Le pape François devrait « rendre compte publiquement de l’impact de Vos estis lux mundi », ce motu proprio qu’il a promulgué en 2019. Il devrait aussi « révéler publiquement les noms des évêques et des supérieurs religieux » qui, depuis la mise en œuvre de ce texte juridique, ont fait l’objet d’une enquête parce qu’ils sont soupçonnés d’avoir commis des abus sexuels ou encore d’avoir dissimulé des plaintes reçues de victimes. Ces deux demandes, relayées par le media d’information religieuse, Présence-info.ca, ont été formulées par Anne Barrett Doyle, une des dirigeantes du site américain BishopAccountability.org qui collationne depuis 20 ans des informations sur la crise des abus sexuels dans l’Église catholique, aux États-Unis et dans le reste du monde.Le pape François « avait pourtant promis que Vos estis lux mundi ouvrirait une nouvelle ère de responsabilité » pour l’Église catholique, a-t-elle rappelé lors d’une conférence de presse tenue le mercredi 15 mars 2023 rapporte encore le média. Mais voilà que près de quatre ans après sa promulgation, personne ne sait avec certitude quels évêques ou supérieurs ont fait l’objet d’une enquête menée selon les termes de son motu proprio. « L’Église catholique compte aujourd’hui quelque 5 600 évêques et, à ce jour, nous ne connaissons que les noms de 40 évêques » qui pourraient peut-être avoir été enquêtés, blanchis ou sanctionnés en vertu de cette loi dont on nous avait dit qu’elle serait révolutionnaire », a déploré Anne Barrett Doyle dans sa conférence. Le pape François a dit souhaiter la transparence. « Pourtant, il laisse les fidèles dans l’ignorance », a-t-elle encore regretté. Et si le pape consent enfin à publier cette liste des évêques et supérieurs qui ont commis des abus ou les ont dissimulés, elle espère qu’elle « sera complète et détaillée ». Cette liste devrait inclure « la nature des allégations et le statut de chaque cas », insiste-t-elle.

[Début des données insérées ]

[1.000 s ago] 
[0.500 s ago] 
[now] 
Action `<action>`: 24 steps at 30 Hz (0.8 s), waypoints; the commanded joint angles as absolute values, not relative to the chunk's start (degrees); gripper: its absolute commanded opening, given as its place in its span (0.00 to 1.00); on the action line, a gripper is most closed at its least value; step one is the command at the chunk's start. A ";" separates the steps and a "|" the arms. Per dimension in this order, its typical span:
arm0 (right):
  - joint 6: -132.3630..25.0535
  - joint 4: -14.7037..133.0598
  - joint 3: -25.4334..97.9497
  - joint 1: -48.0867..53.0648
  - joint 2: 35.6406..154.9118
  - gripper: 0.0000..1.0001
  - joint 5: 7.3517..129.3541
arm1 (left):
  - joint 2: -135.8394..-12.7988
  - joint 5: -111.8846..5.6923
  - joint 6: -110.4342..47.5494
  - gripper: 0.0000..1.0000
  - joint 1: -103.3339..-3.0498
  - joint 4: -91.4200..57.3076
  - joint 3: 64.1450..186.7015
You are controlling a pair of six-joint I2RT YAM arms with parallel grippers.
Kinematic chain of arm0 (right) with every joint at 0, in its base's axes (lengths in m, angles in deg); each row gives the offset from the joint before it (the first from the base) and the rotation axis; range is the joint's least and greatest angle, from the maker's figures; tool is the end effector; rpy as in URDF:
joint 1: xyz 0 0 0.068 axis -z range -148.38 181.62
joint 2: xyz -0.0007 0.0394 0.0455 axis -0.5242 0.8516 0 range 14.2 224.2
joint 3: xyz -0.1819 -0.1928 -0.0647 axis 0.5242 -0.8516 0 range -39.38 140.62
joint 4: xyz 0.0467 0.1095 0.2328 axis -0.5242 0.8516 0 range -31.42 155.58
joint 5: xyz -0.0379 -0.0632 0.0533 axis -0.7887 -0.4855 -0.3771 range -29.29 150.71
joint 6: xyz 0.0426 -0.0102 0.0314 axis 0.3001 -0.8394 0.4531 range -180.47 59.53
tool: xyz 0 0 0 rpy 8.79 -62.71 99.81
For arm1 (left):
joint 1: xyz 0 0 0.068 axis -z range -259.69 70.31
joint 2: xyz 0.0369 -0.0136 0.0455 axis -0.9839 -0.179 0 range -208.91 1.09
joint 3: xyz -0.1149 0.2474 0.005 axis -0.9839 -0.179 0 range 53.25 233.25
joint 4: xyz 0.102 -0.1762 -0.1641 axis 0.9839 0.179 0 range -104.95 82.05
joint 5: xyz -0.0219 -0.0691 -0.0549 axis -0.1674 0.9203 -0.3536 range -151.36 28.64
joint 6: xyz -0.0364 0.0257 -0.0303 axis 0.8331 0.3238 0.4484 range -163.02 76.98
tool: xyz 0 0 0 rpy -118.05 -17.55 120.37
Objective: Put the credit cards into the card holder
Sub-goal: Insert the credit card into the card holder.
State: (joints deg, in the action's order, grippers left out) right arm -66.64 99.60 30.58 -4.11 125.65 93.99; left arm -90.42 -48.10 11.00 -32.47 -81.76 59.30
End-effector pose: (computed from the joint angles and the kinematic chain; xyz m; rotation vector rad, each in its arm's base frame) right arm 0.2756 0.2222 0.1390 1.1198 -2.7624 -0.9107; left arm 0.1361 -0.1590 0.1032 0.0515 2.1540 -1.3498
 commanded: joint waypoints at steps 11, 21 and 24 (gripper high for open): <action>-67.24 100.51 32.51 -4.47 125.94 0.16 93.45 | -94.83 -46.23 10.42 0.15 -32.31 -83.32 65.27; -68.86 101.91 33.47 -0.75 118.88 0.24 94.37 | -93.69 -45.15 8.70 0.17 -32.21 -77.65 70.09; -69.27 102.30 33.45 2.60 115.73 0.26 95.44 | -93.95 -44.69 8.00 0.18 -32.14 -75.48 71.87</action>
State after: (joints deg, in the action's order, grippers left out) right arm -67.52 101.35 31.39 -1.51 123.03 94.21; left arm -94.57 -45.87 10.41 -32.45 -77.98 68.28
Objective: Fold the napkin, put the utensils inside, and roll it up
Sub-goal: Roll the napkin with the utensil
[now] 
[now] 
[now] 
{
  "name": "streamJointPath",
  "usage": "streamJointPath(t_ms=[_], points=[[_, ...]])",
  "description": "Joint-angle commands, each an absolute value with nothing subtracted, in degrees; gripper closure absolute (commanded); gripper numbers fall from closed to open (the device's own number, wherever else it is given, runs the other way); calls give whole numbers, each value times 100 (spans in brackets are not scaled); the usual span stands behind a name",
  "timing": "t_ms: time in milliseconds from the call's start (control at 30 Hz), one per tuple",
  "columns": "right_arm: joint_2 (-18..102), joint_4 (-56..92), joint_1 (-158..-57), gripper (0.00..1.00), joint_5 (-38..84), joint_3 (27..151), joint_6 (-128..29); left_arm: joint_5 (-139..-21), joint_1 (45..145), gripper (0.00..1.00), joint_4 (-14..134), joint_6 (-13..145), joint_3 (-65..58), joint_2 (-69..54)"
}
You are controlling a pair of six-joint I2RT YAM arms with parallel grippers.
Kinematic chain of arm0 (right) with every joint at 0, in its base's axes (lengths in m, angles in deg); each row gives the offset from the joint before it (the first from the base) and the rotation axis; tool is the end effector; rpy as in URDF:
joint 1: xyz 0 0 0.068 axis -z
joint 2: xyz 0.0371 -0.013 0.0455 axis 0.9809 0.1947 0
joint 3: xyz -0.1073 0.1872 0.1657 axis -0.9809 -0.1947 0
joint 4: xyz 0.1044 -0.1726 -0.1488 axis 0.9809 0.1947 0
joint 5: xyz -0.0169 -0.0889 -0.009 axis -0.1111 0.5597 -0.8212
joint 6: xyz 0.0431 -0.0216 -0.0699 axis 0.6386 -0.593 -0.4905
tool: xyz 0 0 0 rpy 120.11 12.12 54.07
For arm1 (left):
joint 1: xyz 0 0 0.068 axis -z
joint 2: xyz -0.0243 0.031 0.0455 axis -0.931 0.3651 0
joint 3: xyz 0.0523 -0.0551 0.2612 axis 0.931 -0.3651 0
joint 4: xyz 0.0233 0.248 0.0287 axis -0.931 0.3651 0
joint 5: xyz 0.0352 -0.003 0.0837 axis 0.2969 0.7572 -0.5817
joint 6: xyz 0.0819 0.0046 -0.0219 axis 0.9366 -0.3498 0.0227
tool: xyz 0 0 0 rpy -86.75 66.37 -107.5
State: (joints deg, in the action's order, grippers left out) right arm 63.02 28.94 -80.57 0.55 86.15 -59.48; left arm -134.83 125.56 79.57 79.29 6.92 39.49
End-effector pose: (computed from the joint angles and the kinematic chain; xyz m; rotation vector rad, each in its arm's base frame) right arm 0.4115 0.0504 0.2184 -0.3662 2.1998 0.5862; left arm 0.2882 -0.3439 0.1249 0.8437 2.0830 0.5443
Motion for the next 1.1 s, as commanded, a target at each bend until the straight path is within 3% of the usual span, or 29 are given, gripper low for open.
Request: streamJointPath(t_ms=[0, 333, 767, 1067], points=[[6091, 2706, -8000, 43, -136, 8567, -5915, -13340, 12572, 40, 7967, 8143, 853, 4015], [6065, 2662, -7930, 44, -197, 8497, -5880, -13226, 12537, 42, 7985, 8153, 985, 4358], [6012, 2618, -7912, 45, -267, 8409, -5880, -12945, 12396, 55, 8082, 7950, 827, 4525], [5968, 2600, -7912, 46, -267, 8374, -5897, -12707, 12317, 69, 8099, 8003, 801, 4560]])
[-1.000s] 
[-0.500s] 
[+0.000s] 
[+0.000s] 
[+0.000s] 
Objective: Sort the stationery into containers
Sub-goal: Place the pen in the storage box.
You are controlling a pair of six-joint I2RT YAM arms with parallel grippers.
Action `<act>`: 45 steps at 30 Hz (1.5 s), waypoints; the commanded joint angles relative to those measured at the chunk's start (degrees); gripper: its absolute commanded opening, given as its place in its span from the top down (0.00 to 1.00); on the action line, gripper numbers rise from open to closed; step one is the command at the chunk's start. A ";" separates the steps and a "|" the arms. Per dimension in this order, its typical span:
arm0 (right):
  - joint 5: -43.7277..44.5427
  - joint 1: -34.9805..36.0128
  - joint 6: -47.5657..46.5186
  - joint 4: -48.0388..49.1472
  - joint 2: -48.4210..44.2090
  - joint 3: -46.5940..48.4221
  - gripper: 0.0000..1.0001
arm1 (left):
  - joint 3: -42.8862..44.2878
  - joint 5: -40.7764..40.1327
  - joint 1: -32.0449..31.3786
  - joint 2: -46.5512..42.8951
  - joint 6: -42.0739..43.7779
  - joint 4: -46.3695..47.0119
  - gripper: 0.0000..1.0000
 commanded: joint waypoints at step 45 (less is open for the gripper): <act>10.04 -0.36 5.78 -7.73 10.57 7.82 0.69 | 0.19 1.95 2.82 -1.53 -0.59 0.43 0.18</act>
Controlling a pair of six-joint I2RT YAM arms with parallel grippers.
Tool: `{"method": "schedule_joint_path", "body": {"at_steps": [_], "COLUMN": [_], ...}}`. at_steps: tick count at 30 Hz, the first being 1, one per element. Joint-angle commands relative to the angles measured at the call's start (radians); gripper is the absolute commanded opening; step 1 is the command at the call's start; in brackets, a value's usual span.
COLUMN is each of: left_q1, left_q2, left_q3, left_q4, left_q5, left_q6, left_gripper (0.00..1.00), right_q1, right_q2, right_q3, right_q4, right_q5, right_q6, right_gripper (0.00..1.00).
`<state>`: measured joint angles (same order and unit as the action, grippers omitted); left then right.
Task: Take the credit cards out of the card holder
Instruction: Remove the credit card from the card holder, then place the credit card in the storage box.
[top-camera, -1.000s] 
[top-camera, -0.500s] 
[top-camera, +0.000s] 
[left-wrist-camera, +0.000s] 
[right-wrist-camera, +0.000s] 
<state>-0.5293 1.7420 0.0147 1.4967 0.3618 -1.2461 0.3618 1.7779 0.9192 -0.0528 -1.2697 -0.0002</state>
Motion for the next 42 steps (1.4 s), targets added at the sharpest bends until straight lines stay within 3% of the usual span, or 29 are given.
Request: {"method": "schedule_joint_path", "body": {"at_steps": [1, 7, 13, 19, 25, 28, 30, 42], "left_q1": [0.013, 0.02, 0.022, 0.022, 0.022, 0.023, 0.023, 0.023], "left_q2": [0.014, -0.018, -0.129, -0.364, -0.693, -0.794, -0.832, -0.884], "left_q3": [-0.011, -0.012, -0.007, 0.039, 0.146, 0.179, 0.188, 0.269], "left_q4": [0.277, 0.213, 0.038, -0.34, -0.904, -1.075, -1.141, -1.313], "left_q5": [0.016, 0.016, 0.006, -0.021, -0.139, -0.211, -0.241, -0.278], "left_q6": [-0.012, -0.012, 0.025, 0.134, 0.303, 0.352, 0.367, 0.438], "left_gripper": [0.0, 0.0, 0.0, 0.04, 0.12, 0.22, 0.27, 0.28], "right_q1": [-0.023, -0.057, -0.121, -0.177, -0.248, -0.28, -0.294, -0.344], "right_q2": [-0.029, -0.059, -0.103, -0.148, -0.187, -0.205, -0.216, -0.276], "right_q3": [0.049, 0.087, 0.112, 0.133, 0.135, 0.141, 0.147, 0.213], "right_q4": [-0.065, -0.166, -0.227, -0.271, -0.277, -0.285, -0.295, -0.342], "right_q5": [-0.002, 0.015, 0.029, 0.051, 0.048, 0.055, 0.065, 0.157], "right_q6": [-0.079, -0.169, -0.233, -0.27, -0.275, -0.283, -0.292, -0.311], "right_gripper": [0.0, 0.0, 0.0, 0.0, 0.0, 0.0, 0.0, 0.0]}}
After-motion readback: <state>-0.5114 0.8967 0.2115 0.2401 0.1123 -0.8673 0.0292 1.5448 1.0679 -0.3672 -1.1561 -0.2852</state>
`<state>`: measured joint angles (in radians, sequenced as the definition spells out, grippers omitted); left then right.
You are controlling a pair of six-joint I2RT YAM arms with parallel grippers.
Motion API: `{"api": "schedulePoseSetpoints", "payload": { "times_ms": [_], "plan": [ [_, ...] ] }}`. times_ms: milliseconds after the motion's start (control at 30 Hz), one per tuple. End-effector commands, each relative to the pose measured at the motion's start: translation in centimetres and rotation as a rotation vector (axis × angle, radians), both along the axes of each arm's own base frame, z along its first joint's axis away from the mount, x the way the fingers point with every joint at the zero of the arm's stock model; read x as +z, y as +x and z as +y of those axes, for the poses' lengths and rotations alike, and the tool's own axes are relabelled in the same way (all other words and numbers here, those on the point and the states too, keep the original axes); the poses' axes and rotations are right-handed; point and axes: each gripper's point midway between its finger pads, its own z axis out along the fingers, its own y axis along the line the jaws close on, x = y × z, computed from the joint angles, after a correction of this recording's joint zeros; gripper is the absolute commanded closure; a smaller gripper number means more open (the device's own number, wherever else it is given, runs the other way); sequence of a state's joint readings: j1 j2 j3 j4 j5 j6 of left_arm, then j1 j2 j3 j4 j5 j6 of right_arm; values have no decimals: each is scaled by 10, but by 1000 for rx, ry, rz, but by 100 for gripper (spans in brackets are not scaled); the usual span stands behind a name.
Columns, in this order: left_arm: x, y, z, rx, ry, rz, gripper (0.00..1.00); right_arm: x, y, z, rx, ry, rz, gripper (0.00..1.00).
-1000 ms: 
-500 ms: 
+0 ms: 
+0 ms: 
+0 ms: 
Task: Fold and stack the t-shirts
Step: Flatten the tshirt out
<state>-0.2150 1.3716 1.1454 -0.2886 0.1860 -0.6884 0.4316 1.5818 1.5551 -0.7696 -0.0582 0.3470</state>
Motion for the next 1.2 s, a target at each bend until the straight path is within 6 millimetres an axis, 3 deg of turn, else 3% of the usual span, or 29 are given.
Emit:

Comment ne pas être en accord avec ces réclamations, cette quête de vérité et ces révélations qui sont tellement importantes pour les victimes et qui assureraient la protection des mineurs, rassureraient les fidèles, rétabliraient la confiance et constitueraient un exemple à suivre pour les évêques et les supérieurs religieux du monde entier.
Nous venons de relayer le premier appel à témoignages publié sur le site de La Province jésuite d’Europe occidentale francophone dans le cadre d’un protocole de reconnaissance et de réparation établi sous l’égide la Commission reconnaissance et réparation CRR. L’appel émane d’un homme, victime pendant plus de cinq ans, des abus sexuels et viols d’un haut responsable jésuite alors qu’il n’était qu’un jeune orphelin recueilli comme tel par les institutions religieuses catholiques. « Cette démarche doit ainsi permettre de faire largement connaître les faits survenus et de faire savoir aux personnes qui auraient été victimes qu’elles seront entendues et reconnues » peut-on lire sur le site de la Compagnie de Jésus.
À la lecture du texte succinct de cet appel, nous nous sentons particulièrement proches des propos d’Anne Barrett Doyle mais aussi terriblement bouleversés et désemparés. Nous ne pouvons publier, ni le nom de la victime, ni celui de son agresseur. « À hauteur d’homme », cette affaire est trop délicate, trop sensible et nous nous devons de respecter la victime et l’anonymat qu’elle souhaite garder tout comme nous sommes forcés, à son égard, de taire le nom de son agresseur.
Vos estis lux mundi, « Vous êtes la lumière du monde ». Nous essayons de la faire à notre niveau, mesurant, une fois encore, combien, ici, elle est obscure.